§ PROBLEM REQUIREMENTS
Working from the records below, repeat exactly the lines starting at the line that contains "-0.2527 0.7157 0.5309" and ending at the line that contains "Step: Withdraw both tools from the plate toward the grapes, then", inclusive.

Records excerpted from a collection
- - - - -
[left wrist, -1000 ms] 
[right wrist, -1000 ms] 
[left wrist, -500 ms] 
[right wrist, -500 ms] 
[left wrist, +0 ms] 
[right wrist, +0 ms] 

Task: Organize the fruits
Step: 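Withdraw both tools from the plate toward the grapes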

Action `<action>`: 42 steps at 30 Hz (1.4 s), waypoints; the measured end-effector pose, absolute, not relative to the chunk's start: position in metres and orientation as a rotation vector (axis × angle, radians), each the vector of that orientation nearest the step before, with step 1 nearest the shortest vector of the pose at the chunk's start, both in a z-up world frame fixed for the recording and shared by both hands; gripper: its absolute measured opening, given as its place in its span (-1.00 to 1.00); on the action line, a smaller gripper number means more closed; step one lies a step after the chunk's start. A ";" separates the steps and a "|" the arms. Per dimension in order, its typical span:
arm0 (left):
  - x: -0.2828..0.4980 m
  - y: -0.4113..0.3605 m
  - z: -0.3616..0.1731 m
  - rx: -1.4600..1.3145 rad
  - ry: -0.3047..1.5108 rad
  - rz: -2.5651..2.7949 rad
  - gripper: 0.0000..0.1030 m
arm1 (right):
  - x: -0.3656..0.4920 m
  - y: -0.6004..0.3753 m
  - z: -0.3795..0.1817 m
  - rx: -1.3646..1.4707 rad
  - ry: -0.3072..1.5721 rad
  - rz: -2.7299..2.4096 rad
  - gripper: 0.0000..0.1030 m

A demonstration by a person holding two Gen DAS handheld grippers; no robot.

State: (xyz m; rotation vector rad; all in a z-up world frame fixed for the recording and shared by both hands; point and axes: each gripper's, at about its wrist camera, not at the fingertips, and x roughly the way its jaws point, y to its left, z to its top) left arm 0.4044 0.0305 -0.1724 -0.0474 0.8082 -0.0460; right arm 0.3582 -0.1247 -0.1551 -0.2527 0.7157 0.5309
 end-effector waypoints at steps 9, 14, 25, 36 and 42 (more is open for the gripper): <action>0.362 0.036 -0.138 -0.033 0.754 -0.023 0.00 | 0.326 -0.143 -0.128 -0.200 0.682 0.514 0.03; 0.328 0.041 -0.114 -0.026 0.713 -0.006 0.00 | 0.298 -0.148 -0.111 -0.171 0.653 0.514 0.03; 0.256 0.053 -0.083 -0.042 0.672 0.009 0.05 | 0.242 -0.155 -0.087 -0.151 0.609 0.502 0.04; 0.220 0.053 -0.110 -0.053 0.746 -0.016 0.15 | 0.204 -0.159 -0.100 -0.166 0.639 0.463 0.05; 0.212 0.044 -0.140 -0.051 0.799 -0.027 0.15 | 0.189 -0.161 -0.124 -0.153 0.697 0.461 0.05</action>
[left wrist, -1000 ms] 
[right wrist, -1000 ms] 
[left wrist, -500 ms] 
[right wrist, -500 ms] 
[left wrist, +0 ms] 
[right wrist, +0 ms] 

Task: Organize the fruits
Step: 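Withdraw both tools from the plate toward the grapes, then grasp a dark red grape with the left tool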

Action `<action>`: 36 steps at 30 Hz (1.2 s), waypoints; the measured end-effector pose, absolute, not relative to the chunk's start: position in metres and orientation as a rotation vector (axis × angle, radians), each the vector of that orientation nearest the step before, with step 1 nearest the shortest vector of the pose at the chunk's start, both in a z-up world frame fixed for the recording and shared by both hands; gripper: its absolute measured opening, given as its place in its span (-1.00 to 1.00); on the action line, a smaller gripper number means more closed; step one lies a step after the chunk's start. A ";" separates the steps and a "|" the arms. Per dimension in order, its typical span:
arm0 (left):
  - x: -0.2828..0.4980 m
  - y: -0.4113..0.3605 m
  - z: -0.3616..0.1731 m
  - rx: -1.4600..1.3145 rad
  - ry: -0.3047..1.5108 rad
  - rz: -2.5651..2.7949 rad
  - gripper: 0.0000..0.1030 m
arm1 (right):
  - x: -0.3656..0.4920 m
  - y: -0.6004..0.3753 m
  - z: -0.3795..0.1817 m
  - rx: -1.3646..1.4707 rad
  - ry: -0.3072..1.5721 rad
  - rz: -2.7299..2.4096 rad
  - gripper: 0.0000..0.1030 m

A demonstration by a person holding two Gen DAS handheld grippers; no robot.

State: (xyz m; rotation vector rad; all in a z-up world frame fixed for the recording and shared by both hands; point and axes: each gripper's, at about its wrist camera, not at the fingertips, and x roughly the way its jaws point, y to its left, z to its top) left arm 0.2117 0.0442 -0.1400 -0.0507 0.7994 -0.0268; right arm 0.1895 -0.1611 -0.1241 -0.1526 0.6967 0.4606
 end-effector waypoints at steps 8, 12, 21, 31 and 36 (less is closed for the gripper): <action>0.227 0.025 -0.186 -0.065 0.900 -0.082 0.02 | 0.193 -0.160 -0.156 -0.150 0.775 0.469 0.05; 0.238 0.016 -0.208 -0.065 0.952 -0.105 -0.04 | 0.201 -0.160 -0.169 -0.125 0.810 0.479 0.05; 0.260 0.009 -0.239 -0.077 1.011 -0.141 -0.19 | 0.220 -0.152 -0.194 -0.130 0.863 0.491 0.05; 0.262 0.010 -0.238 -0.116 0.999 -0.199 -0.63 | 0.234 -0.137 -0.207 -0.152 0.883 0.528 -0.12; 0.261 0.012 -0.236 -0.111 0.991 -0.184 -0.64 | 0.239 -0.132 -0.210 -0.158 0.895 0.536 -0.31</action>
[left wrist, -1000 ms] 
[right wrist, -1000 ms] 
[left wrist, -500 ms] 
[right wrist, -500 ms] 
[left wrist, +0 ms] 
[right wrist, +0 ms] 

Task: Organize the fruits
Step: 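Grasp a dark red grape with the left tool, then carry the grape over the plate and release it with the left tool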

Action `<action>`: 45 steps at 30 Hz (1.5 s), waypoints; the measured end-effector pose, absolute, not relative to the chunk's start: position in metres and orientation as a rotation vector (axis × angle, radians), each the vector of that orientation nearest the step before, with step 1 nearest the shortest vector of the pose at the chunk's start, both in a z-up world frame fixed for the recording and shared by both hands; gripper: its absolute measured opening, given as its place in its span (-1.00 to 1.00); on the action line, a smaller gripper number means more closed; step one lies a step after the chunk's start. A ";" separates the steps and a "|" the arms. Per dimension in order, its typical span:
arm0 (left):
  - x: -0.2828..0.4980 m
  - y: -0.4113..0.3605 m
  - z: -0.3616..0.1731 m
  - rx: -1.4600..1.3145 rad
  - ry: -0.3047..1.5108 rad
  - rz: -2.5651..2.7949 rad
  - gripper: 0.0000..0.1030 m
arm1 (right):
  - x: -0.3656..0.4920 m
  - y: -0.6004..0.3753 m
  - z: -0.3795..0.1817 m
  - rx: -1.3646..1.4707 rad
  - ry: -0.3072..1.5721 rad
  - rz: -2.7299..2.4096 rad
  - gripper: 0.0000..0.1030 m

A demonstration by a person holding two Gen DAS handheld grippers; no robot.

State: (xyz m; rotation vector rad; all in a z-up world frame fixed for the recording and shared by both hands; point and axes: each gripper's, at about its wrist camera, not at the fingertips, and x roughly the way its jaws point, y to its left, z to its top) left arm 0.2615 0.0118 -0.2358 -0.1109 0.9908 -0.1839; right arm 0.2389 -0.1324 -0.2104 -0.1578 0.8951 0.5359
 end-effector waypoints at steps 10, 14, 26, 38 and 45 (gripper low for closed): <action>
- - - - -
§ YOUR SOLUTION
State: (xyz m; rotation vector rad; all in a z-up world frame fixed for the recording and shared by both hands; point and axes: each gripper's, at about its wrist camera, not at the fingertips, and x roughly the way its jaws point, y to its left, z to its top) left arm 0.4044 0.0305 -0.1724 -0.0474 0.8082 -0.0460; right arm 0.3582 -0.1247 -0.1551 -0.2527 0.7157 0.5309
 end-effector waypoints at steps 9, 14, 25, 36 and 42 (more is open for the gripper): <action>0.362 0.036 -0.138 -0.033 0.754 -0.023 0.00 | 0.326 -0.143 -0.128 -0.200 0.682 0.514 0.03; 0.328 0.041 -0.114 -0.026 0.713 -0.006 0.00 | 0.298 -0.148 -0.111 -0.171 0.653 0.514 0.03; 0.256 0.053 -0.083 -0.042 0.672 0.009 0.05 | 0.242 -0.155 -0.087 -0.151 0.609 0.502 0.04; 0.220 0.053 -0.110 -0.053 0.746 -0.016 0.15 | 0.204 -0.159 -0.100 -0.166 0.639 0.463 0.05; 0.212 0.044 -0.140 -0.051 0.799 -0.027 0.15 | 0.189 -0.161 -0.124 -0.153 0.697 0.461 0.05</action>
[left wrist, -1000 ms] 
[right wrist, -1000 ms] 
[left wrist, -500 ms] 
[right wrist, -500 ms] 
[left wrist, +0 ms] 
[right wrist, +0 ms] 

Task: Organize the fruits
Step: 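Withdraw both tools from the plate toward the grapes, then grasp a dark red grape with the left tool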

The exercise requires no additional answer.